Check every line below for the string "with". Copy the ones that have it.

#### Dataset extract:
┌──
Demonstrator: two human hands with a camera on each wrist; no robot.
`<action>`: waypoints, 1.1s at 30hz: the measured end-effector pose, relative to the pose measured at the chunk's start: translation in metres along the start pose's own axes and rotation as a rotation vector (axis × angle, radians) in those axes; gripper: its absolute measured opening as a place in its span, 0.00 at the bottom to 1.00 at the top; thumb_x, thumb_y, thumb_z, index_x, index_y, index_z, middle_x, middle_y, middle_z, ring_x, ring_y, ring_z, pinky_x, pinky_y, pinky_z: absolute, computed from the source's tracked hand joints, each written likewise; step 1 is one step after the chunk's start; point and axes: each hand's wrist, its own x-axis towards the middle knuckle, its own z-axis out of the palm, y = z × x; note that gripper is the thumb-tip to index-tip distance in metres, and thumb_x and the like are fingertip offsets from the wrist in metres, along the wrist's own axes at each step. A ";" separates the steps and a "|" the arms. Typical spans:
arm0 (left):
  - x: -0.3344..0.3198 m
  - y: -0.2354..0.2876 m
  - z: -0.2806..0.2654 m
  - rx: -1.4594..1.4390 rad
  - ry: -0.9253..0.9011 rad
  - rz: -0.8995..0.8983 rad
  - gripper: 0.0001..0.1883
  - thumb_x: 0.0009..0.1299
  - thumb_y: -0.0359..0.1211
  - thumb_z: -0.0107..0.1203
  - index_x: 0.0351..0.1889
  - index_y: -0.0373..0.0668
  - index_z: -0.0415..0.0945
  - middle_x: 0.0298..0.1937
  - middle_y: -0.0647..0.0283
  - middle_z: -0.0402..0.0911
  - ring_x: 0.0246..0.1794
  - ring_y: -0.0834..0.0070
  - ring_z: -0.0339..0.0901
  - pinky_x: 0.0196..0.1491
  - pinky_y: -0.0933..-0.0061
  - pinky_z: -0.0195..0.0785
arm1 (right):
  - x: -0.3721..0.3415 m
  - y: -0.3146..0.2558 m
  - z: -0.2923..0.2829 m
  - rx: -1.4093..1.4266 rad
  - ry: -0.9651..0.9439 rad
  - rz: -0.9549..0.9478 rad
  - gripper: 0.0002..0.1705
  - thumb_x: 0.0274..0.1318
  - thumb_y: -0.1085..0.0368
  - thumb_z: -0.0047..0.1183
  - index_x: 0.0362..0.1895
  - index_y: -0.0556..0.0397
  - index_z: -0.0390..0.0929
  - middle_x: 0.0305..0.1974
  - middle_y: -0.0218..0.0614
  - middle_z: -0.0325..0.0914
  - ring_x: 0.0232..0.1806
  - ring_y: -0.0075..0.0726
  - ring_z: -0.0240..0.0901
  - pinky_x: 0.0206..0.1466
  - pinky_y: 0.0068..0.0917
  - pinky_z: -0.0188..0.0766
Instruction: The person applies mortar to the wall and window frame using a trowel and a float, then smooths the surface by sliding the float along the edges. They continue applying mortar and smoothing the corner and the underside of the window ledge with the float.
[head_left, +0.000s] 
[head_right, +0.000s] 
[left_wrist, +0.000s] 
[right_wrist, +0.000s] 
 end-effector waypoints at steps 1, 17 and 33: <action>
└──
#### Response to the task:
Demonstrator: two human hands with a camera on each wrist; no robot.
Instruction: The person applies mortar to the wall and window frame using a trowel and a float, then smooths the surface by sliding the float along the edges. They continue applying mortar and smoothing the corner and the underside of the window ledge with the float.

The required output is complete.